The Problem statement
Classification is a supervised machine learning algorithm of assigning a class label based on known examples. There are many different types of classification tasks requiring machine learning approaches such as those to be discussed below. In this document, we will try to predict a person’s income based on census data.
The predictions will be either above 50K or below 50K. Since the dependent variable is of a categorical type, we have a classification problem at hand.
While there are numerous techniques of classification, we will apply the following three and compare the results:
1. Logistic regression
logistic regression is a regression with a qualitative dependent variable. The regression models the probability that the qualitative dependent variable will take a specific value. It uses a link function to link the regression over variables to natural probability range, [0,1].
2. Naive Bayes
Naive bayes is a supervised learning model used in classification that is based on assumption that all features of a class are independent of each other. This model is mainly used for problems with multiple classes and used in text classification.
3. Random Forest
Random forest is a supervised learning algorithm/model that uses a large number of ensembled decision trees on data samples. Each tree in the forest makes a prediction and the best solution is selected based on voting. This model is common for its simplicity and diversity hence, the combination of the multiple decision trees is likely to get a more accurate and stable prediction.
Data source
The source data comes from Census-Income (KDD) Data Set available Here The data set is divided into a train and test sets, each with 22 columns, some of which are categorical.
Data description
Before we get to the modeling itself, we will analyse the data at hand.
Installing the necessary packages
requiredPackages = c("e1071","randomForest","janitor","verification","olsrr","DescTools","caret","tibble","purrr","corrplot","corrplot","dbplyr","dplyr","readr", "ggplot2", "glmnet","class","kernlab","verification")
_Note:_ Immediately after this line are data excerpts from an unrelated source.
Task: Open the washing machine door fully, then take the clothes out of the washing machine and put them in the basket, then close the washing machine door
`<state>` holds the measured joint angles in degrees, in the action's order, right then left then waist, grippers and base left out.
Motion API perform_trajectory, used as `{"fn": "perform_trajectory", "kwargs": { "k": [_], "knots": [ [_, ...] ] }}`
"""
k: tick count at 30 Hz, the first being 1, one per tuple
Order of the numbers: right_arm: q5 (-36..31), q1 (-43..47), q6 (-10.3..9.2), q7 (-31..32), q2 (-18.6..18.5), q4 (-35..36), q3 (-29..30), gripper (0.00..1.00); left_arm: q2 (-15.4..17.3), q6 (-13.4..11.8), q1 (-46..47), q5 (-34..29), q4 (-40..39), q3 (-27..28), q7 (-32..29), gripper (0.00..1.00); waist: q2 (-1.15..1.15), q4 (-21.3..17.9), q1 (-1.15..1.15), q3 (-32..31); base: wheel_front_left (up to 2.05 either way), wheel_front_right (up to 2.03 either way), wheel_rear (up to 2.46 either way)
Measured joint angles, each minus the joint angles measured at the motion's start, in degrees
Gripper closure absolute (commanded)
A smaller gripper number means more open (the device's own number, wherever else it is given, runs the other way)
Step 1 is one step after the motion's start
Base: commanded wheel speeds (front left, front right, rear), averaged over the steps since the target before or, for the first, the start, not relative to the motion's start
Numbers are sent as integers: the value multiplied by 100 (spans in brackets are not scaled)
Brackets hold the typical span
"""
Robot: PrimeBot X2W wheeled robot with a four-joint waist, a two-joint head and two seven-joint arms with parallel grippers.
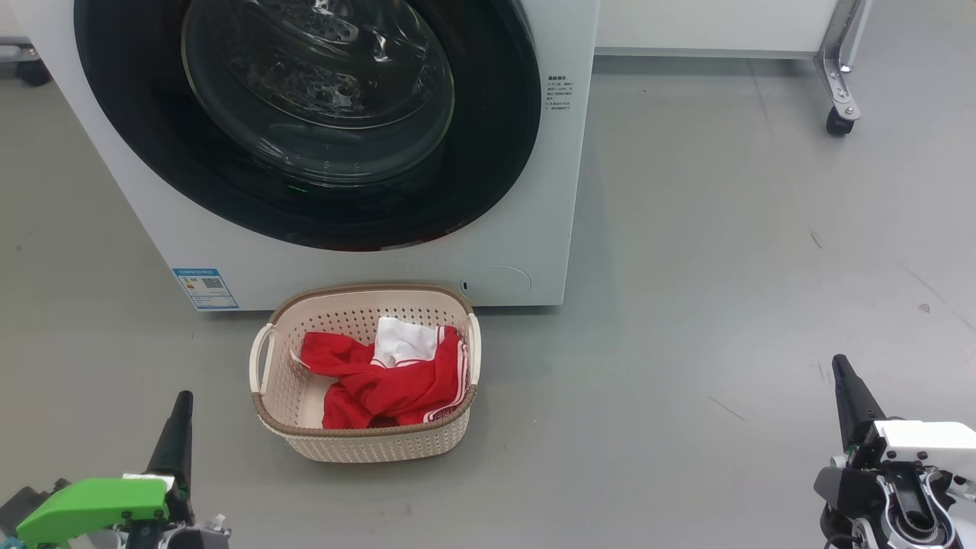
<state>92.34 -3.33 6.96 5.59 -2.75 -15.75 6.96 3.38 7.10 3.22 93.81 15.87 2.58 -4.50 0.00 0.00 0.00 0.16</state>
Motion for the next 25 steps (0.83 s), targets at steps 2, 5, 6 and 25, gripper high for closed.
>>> {"fn": "perform_trajectory", "kwargs": {
  "k": [2, 5, 6, 25],
  "knots": [
    [0, 0, 0, 0, 0, 0, 0, 100, -1, 0, 0, 0, 0, 2, 0, 100, 0, 0, 0, 0, 0, 0, 0],
    [0, 0, 0, 0, 0, 0, 1, 100, -1, 0, 0, 0, -1, 5, 0, 100, 0, 0, 0, 0, 0, 0, 0],
    [0, 0, 0, 0, 0, 0, 1, 100, -1, 0, 0, 0, -1, 5, 0, 100, 0, 0, 0, 0, 0, 0, 0],
    [0, 0, 0, 0, 4, 0, 4, 100, -3, 0, 0, 0, -3, 13, -5, 100, 0, 0, 0, 0, 0, 0, 0]
  ]
}}
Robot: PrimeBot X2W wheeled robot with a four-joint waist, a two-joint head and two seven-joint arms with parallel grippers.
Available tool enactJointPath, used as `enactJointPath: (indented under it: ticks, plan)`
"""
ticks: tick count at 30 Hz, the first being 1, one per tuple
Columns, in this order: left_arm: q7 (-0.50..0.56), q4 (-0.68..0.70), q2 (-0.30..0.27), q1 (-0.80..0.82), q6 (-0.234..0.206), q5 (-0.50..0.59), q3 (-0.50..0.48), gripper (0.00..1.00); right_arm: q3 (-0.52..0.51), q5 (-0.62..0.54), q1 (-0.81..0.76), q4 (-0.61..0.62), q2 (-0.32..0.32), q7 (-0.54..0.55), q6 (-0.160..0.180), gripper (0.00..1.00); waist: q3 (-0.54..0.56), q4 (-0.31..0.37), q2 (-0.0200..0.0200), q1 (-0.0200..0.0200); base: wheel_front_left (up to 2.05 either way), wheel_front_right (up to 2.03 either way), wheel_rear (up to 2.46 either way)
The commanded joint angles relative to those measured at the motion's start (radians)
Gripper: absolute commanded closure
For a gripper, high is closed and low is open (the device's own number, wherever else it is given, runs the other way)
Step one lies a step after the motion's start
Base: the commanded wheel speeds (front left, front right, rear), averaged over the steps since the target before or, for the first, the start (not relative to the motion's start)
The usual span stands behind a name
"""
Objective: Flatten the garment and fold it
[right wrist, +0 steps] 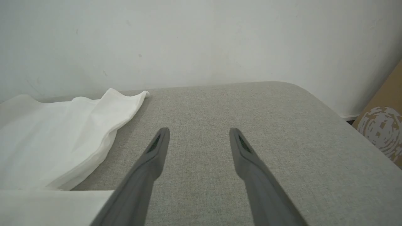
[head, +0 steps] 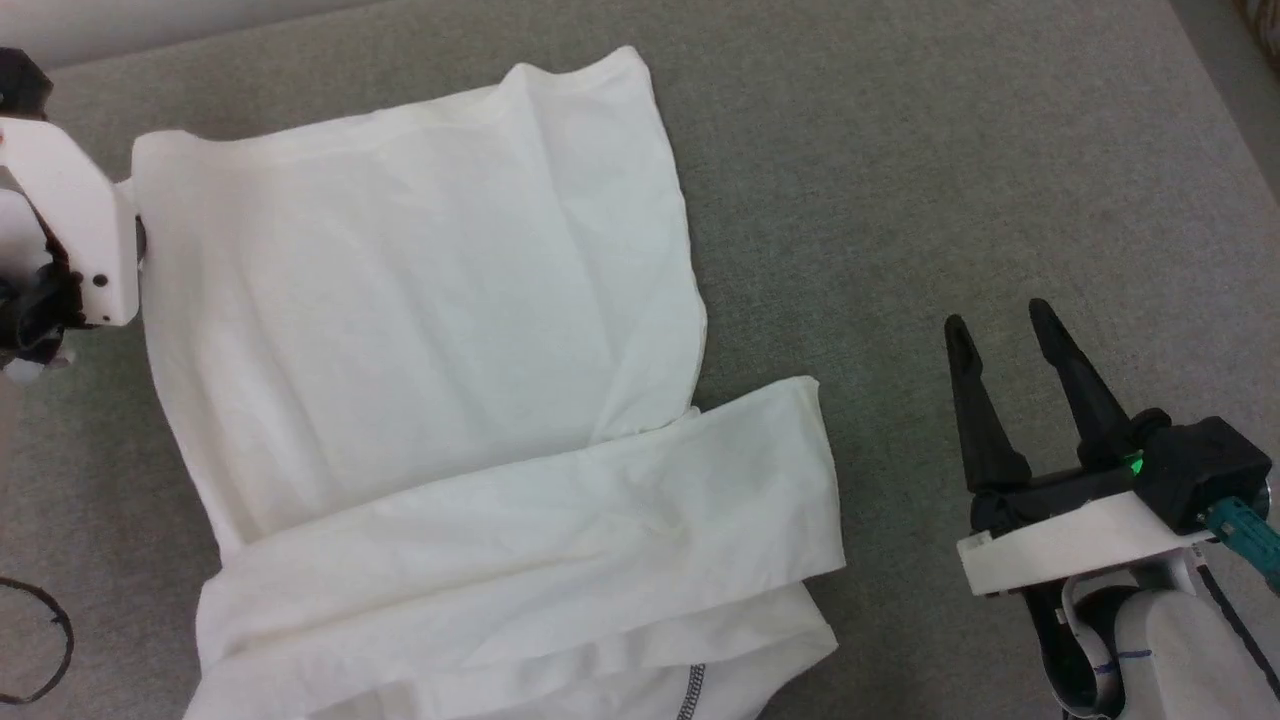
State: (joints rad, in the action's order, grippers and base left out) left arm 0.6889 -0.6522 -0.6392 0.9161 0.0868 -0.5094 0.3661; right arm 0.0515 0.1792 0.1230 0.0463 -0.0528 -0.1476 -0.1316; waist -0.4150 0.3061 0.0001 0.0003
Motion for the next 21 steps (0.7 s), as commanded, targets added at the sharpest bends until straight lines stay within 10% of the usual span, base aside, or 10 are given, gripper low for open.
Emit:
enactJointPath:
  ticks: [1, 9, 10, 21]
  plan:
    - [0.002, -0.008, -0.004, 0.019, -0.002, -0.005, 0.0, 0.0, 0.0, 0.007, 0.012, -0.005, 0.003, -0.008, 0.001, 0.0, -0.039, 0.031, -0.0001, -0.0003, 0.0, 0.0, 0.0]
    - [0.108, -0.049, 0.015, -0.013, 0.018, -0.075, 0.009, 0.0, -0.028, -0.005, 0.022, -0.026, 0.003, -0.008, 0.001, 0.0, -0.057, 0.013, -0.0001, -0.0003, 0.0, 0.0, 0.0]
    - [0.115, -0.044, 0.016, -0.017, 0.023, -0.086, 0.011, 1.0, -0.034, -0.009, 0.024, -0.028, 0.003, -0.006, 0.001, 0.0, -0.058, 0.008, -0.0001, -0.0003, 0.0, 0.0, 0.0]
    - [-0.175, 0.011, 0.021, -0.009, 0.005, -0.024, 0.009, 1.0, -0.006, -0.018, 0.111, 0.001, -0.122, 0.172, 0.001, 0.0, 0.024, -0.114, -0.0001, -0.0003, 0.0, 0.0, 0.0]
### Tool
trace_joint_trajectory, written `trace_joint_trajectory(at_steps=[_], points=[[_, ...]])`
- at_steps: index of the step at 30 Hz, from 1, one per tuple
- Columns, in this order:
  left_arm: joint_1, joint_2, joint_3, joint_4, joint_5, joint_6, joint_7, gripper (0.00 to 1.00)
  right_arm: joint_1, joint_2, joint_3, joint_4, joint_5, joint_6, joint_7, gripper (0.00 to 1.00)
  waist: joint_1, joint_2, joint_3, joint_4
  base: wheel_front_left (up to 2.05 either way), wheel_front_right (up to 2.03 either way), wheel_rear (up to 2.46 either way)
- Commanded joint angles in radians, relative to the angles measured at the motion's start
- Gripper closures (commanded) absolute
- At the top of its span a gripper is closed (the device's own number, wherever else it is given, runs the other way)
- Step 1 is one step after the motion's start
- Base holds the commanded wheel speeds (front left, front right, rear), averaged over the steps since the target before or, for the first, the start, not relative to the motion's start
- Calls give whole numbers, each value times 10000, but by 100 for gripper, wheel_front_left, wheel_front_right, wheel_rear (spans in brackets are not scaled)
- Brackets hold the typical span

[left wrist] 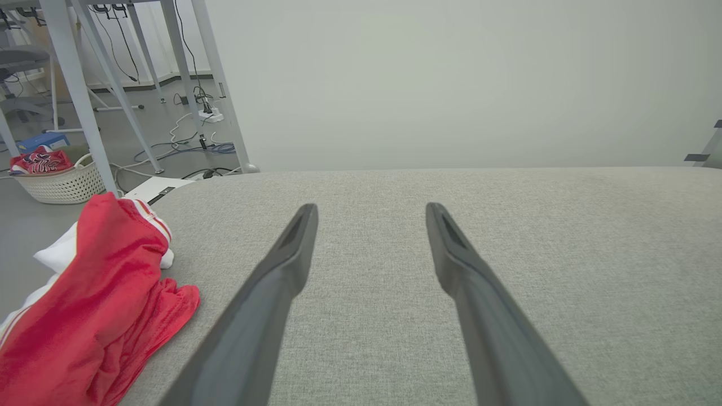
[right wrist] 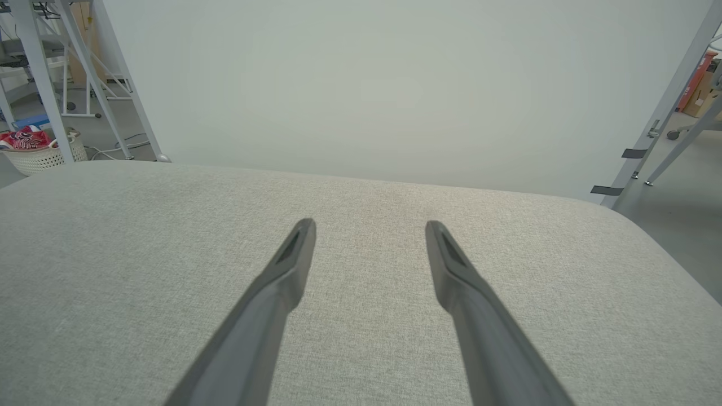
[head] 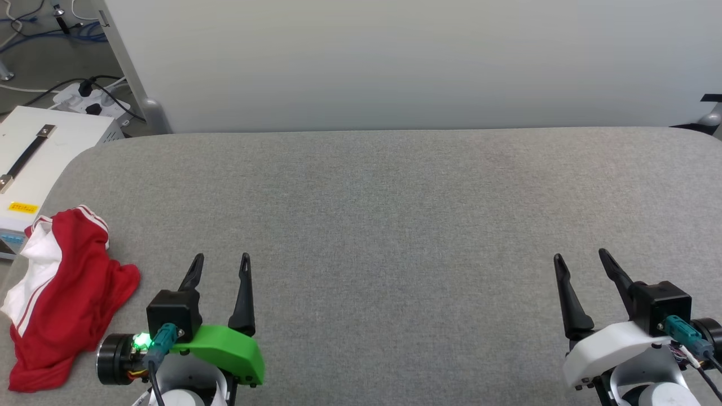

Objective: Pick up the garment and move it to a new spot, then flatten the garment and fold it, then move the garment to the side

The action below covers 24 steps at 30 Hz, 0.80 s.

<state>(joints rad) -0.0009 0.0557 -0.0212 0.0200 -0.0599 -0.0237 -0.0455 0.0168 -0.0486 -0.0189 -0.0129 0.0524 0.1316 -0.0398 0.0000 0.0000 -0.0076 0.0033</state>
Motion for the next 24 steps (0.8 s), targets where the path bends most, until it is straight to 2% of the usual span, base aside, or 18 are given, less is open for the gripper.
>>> trace_joint_trajectory(at_steps=[1,16,24], points=[[-56,4,-5,30,-141,-85,-120,0,22,-7,-51,-95,139,-2,-89,0,0,0,2,2,0,0,0],[-137,7,-49,291,-517,-244,-450,0,98,-8,-288,-570,402,-3,-156,0,0,0,-27,33,0,0,0],[-251,25,21,507,-687,-323,-614,0,154,-9,-196,-779,418,-4,-35,0,0,0,-39,459,0,0,0]])
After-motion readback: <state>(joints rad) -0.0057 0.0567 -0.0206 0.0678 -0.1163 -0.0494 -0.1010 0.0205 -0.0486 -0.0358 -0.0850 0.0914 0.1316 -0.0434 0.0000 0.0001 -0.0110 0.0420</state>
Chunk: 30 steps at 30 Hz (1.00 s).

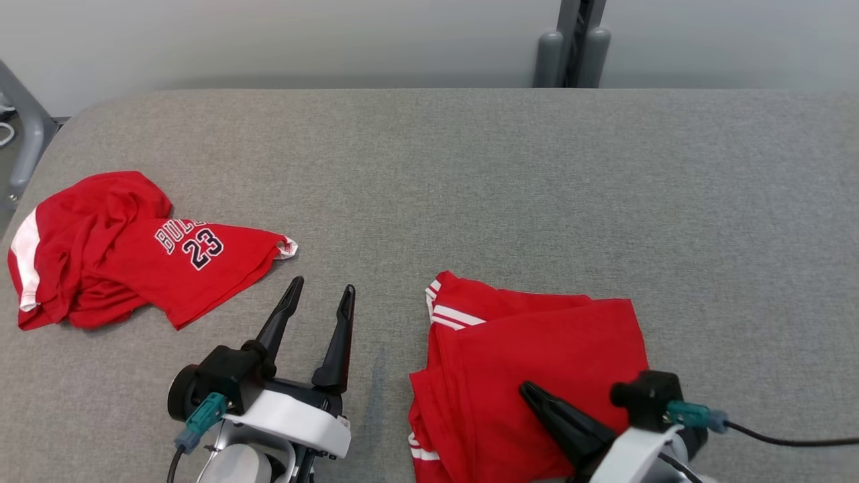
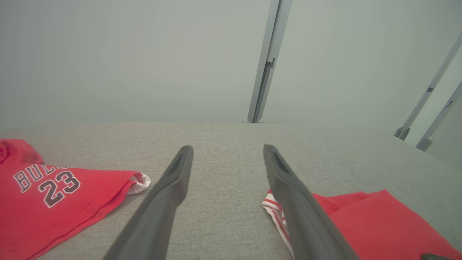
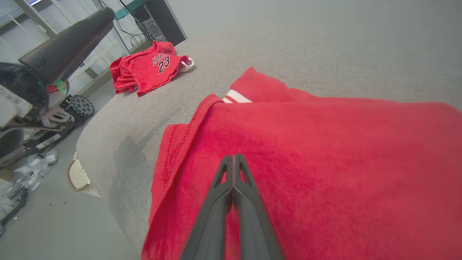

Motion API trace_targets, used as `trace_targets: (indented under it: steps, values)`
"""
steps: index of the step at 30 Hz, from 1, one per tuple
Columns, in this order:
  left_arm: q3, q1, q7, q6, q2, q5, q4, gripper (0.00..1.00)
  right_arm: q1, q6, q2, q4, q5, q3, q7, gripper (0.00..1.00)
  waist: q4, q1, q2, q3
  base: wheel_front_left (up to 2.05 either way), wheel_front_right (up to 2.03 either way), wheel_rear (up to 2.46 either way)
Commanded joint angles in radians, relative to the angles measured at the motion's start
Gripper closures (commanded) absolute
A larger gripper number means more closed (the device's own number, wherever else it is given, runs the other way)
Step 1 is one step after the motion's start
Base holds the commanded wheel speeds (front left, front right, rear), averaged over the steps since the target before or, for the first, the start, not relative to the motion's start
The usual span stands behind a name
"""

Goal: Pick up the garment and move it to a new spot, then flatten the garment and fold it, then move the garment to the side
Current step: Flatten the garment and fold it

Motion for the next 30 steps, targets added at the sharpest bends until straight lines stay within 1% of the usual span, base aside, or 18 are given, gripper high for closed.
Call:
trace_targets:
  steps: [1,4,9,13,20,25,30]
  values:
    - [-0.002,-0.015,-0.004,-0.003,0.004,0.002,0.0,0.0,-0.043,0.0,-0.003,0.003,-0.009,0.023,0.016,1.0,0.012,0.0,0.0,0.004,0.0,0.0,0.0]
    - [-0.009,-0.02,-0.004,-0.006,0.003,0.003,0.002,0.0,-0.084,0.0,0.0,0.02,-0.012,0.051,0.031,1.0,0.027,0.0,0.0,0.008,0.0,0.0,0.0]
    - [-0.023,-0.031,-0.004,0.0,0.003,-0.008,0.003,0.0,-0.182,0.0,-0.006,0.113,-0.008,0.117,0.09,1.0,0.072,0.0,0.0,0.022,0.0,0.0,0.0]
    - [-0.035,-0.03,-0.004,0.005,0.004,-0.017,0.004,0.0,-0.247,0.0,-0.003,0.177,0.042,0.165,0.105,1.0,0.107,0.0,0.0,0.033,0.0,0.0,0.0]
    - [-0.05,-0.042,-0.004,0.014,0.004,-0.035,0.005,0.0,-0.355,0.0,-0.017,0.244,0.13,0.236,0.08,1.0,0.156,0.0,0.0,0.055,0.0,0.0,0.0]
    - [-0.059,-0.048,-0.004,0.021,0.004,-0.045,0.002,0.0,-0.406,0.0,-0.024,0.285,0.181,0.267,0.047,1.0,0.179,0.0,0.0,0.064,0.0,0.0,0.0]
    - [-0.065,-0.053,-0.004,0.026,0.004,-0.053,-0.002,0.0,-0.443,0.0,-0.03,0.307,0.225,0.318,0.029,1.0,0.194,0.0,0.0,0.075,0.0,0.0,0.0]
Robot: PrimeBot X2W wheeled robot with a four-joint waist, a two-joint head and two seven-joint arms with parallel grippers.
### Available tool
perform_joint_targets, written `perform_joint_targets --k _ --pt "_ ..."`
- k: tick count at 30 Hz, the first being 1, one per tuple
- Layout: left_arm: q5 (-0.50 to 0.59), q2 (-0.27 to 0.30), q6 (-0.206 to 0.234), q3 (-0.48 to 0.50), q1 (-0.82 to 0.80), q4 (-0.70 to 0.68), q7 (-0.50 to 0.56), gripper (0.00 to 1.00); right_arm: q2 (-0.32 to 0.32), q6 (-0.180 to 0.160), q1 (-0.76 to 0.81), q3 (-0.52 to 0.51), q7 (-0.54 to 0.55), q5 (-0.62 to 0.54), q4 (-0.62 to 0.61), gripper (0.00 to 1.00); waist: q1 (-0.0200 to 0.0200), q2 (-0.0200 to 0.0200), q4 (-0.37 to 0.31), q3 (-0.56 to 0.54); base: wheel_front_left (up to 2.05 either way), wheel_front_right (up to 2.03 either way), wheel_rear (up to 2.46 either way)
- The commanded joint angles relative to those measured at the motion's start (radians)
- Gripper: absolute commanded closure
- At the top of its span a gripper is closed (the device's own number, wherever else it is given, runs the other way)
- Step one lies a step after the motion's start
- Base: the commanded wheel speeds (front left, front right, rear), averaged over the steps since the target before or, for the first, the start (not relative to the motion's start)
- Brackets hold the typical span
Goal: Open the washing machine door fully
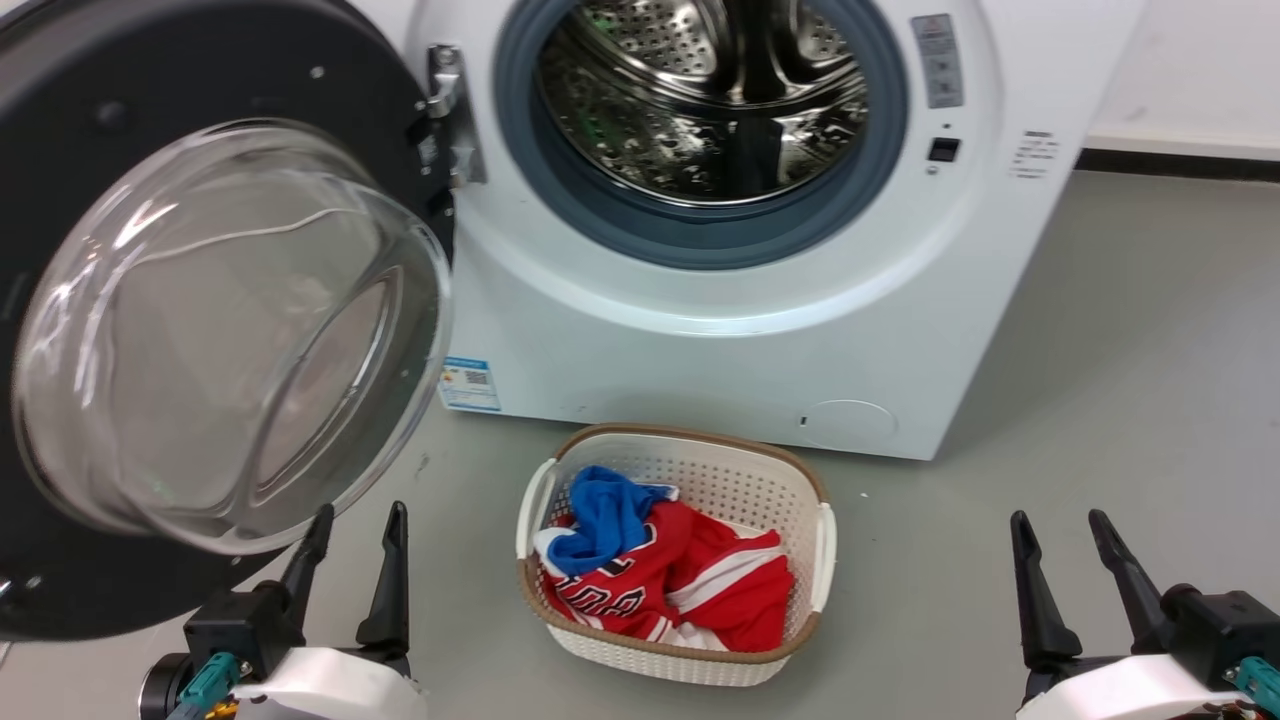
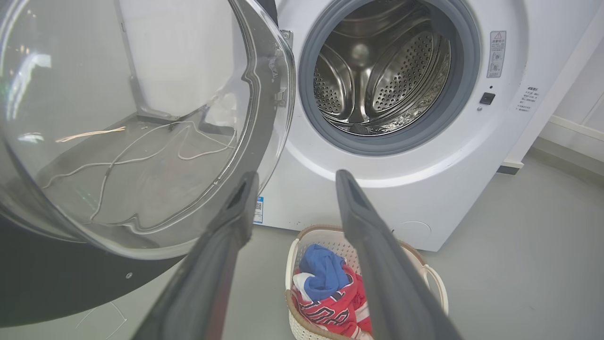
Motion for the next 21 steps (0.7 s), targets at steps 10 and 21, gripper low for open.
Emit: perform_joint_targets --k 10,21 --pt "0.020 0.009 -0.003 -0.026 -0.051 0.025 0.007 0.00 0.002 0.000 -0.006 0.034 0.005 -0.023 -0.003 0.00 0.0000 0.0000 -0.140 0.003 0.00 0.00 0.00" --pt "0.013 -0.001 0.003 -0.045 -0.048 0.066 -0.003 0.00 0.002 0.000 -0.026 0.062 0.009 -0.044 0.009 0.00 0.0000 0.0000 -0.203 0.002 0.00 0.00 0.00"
for(i in requiredPackages){if(!require(i,character.only = TRUE)) install.packages(i)}
for(i in requiredPackages){if(!require(i,character.only = TRUE)) library(i,character.only = TRUE)}
Load the data
data_census <- read.csv("CensusData_Train.csv")
Data summary
summary(data_census)
## AAGE ACLSWKR AHRSPAY AHGA
## Min. : 0.00 Length:32723 Min. : 0.00 Length:32723
## 1st Qu.:15.00 Class :character 1st Qu.: 0.00 Class :character
## Median :33.00 Mode :character Median : 0.00 Mode :character
## Mean :34.45 Mean :15.44
## 3rd Qu.:49.00 3rd Qu.:33.00
## Max. :90.00 Max. :51.00
## AHSCOL AMARITL AMJOCC ARACE
## Length:32723 Length:32723 Length:32723 Length:32723
## Class :character Class :character Class :character Class :character
## Mode :character Mode :character Mode :character Mode :character
##
##
##
## AREORGN ASEX AUNMEM AWKSTAT
## Length:32723 Length:32723 Length:32723 Length:32723
## Class :character Class :character Class :character Class :character
## Mode :character Mode :character Mode :character Mode :character
##
##
##
## CAPGAIN CAPLOSS DIVVAL FILESTAT
## Min. : 0.0 Min. : 0.00 Min. : 0.0 Length:32723
## 1st Qu.: 0.0 1st Qu.: 0.00 1st Qu.: 0.0 Class :character
## Median : 0.0 Median : 0.00 Median : 0.0 Mode :character
## Mean : 402.2 Mean : 36.42 Mean : 183.5
## 3rd Qu.: 0.0 3rd Qu.: 0.00 3rd Qu.: 0.0
## Max. :99999.0 Max. :4608.00 Max. :99999.0
## PENATVTY PRCITSHP SEOTR WKSWORK
## Length:32723 Length:32723 Min. :0.0000 Min. : 0.00
## Class :character Class :character 1st Qu.:0.0000 1st Qu.: 0.00
## Mode :character Mode :character Median :0.0000 Median : 8.00
## Mean :0.1768 Mean :23.23
## 3rd Qu.:0.0000 3rd Qu.:52.00
## Max. :2.0000 Max. :52.00
## PTOTVAL
## Length:32723
## Class :character
## Mode :character
##
##
##
Let’s check our target variable,PTOTVAL
summary(data_census$PTOTVAL)
## Length Class Mode
## 32723 character character
PTOTVAL is a ordinal catogorical variable with two levels (-50000,50000+).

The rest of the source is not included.